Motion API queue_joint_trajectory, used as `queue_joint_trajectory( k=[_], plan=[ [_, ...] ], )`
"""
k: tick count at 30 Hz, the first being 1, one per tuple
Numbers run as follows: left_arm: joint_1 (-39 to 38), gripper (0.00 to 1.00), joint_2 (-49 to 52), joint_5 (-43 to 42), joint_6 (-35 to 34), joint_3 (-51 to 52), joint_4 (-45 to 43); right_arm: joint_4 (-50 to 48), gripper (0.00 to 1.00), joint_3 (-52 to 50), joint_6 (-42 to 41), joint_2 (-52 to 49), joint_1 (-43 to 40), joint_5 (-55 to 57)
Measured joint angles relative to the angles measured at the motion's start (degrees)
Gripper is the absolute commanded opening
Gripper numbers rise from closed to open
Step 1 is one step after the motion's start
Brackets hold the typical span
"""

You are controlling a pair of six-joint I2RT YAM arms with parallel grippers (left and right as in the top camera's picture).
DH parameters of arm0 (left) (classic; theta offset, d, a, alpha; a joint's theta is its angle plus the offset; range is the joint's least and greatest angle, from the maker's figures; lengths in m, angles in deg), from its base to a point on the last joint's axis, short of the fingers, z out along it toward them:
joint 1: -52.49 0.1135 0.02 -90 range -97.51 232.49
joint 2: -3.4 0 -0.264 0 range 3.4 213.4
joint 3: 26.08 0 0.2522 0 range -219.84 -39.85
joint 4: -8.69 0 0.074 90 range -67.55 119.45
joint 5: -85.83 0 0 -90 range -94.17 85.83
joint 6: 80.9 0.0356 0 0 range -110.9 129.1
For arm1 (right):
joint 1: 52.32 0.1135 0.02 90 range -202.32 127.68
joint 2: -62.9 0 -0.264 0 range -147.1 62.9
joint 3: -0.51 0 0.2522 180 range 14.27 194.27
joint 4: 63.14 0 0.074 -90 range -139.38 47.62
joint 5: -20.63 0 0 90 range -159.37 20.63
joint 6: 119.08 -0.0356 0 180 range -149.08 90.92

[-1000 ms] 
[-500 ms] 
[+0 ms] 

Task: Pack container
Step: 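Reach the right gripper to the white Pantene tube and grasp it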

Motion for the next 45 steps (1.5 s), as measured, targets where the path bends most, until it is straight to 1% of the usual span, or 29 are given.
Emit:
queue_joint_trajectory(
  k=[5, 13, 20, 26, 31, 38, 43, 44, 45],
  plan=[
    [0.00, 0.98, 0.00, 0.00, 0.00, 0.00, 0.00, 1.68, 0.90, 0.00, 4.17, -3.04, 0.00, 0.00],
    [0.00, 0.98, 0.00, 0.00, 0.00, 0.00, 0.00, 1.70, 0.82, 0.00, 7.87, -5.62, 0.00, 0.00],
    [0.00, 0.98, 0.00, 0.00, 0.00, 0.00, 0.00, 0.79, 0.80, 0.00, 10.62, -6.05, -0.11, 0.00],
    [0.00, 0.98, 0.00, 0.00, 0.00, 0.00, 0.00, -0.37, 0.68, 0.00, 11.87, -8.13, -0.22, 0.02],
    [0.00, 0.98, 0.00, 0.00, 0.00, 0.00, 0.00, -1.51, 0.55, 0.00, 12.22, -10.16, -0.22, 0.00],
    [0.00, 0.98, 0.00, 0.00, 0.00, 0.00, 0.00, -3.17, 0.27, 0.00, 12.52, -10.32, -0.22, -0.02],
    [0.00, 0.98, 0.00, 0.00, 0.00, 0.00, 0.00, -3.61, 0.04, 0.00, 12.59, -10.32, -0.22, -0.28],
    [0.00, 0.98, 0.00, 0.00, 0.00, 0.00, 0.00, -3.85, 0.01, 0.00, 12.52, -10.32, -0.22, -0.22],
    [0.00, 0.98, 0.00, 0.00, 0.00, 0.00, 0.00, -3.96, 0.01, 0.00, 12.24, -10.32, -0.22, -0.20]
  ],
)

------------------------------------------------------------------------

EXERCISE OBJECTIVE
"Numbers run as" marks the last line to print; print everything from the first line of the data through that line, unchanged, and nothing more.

ANSWER TO THE EXERCISE
Motion API queue_joint_trajectory, used as `queue_joint_trajectory( k=[_], plan=[ [_, ...] ], )`
"""
k: tick count at 30 Hz, the first being 1, one per tuple
Numbers run as follows: left_arm: joint_1 (-39 to 38), gripper (0.00 to 1.00), joint_2 (-49 to 52), joint_5 (-43 to 42), joint_6 (-35 to 34), joint_3 (-51 to 52), joint_4 (-45 to 43); right_arm: joint_4 (-50 to 48), gripper (0.00 to 1.00), joint_3 (-52 to 50), joint_6 (-42 to 41), joint_2 (-52 to 49), joint_1 (-43 to 40), joint_5 (-55 to 57)

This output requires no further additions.